No hay tareas menores a priori. La ASCEEP y otros actores más o menos organizados de la oposición a la dictadura entendieron muy bien, con o sin lecturas de Gramsci o Laclau, que la construcción de una alternativa democratizadora debía articular, además de cuestiones políticas en sentido estricto, muchas otras vinculadas con las necesidades e intereses cotidianos de la gente, sus relaciones sociales, su sensibilidad, su diversidad y su capacidad de disfrutar. Pero no articularlas como fachadas, metáforas o preámbulos de la política pura y dura, sino respetando el valor emancipador que tienen por sí mismas. Incluso por aquello de que “el que no cambia todo, no cambia nada”.

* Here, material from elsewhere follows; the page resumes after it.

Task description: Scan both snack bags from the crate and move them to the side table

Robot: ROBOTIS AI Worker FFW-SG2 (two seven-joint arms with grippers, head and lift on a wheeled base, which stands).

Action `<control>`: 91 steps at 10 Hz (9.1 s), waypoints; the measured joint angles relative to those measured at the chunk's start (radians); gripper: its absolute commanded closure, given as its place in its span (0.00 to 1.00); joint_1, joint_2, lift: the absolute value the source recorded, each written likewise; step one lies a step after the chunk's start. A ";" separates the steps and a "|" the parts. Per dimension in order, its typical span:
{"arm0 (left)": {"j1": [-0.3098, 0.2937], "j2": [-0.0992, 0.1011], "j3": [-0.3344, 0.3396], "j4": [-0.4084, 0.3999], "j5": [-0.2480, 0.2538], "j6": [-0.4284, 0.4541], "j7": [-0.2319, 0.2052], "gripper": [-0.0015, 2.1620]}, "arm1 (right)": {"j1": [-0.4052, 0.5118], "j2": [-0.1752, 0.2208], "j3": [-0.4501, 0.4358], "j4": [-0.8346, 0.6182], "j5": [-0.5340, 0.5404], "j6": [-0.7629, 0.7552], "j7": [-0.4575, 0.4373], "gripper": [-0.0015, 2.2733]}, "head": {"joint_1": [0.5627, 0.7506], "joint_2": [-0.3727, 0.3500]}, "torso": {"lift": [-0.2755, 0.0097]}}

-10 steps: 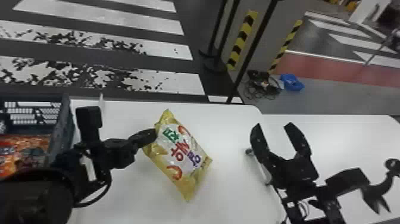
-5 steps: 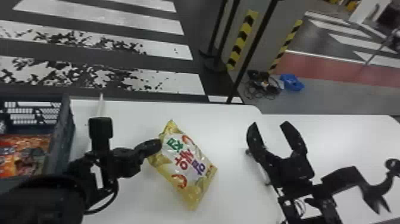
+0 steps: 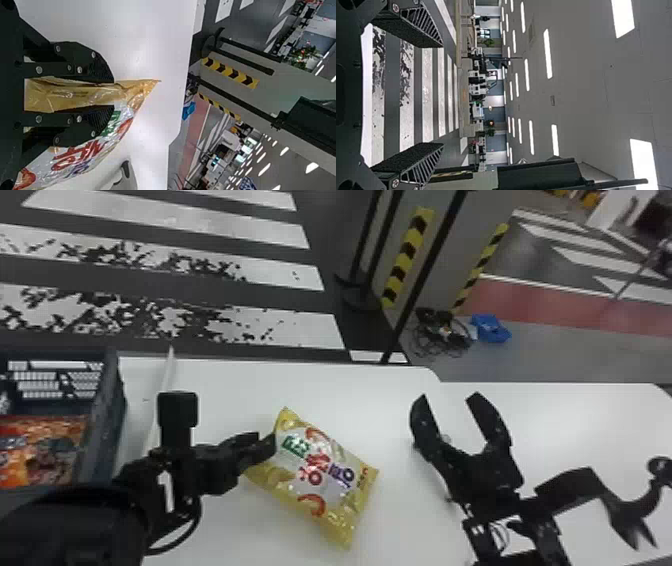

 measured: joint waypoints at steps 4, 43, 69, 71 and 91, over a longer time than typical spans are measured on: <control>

Los liderazgos no se decretan. Los jóvenes que desafiaron a la dictadura podían cifrar más o menos expectativas en los dirigentes que habían actuado antes del golpe de Estado, pero debieron asumir que, estando la gran mayoría de éstos presos, exiliados o muy acotados en sus posibilidades de incidencia, tenían que arreglárselas como pudieran, con sus propias fuerzas y talentos. Y aunque fuera por motivos de emergencia, hubo espacio para que emergieran referentes nuevos. Ante otras lejanías de los actuales y añosos elencos dirigentes, puede valer la pena inspirarse en lo que ocurrió hace tres décadas.

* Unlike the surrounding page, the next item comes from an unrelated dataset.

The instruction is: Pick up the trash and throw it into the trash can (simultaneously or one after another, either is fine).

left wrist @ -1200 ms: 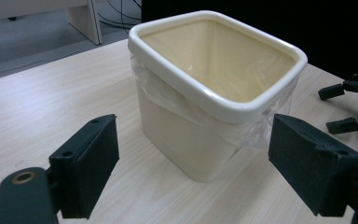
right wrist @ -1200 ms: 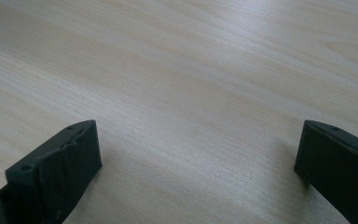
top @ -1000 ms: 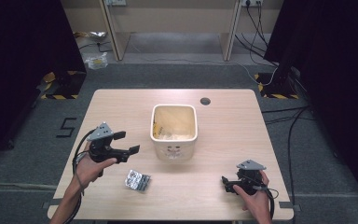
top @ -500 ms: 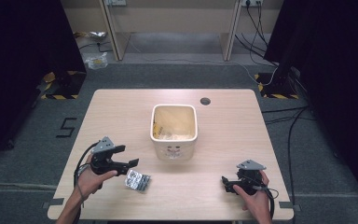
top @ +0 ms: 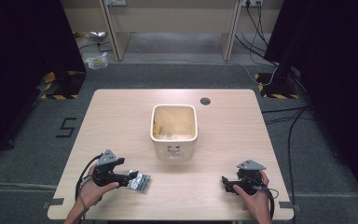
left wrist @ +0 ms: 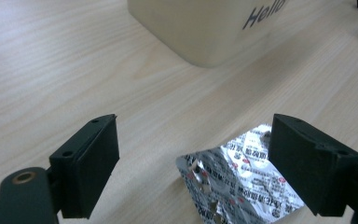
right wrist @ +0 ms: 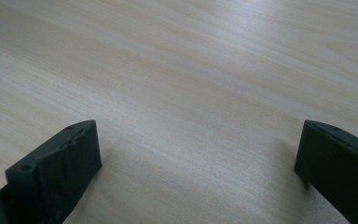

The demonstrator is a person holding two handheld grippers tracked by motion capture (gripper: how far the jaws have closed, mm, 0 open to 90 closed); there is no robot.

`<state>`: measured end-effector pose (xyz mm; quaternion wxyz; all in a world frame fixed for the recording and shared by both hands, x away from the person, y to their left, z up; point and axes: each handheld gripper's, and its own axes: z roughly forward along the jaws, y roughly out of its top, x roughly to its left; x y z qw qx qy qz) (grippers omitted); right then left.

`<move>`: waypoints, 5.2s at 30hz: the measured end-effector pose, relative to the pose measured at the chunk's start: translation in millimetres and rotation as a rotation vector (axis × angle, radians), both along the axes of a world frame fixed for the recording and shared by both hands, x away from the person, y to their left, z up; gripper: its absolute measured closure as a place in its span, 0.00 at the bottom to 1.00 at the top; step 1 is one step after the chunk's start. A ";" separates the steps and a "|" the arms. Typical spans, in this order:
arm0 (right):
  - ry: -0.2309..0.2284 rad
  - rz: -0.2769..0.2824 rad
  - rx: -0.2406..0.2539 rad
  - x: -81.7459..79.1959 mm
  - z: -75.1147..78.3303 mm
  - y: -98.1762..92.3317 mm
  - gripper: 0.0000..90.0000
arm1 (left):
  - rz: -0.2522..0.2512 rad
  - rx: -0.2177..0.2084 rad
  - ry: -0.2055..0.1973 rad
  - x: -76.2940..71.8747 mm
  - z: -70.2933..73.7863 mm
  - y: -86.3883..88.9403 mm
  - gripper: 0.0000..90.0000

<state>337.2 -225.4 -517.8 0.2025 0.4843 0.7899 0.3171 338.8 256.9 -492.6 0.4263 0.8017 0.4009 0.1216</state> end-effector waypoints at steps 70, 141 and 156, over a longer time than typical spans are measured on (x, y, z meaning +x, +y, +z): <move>0.000 0.000 0.000 0.0 0.0 0.0 0.00 | -0.040 -0.013 -0.212 -14.3 41.0 8.3 0.91; -0.001 0.001 0.000 0.1 -0.1 0.0 0.00 | -0.104 -0.027 -0.345 68.1 178.8 -27.2 0.91; -0.002 0.002 0.000 0.3 -0.1 -0.1 0.00 | -0.148 -0.051 -0.299 92.8 168.6 -65.8 0.91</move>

La militancia es indispensable. Las grandes movilizaciones de la dictadura no habrían sido posibles sin el aporte organizado de miles de personas que nunca se hicieron famosas. A la vez, es claro que aquel enorme despliegue de generosidad se produjo en circunstancias muy distintas de las actuales y que no se pude repetir de la misma manera; lo importante es tener presente que los grandes cambios no se producen solos, ni solamente porque algunos marquen el camino. Y que hay que hallar en cada época motivaciones genuinas para la participación, entre las cuales nunca es desdeñable la existencia, como en 1983, de organizaciones que respeten y estimulen la creatividad.
- De todos modos, sería conveniente que en algún momento este aspecto se analizara en forma rigurosa, ya que persisten algunos malentendidos graves acerca de la relación entre las actividades clandestinas y las “legales”, cuando en realidad toda la movida consistió en combinarlas, y el problema era cómo hacerlo.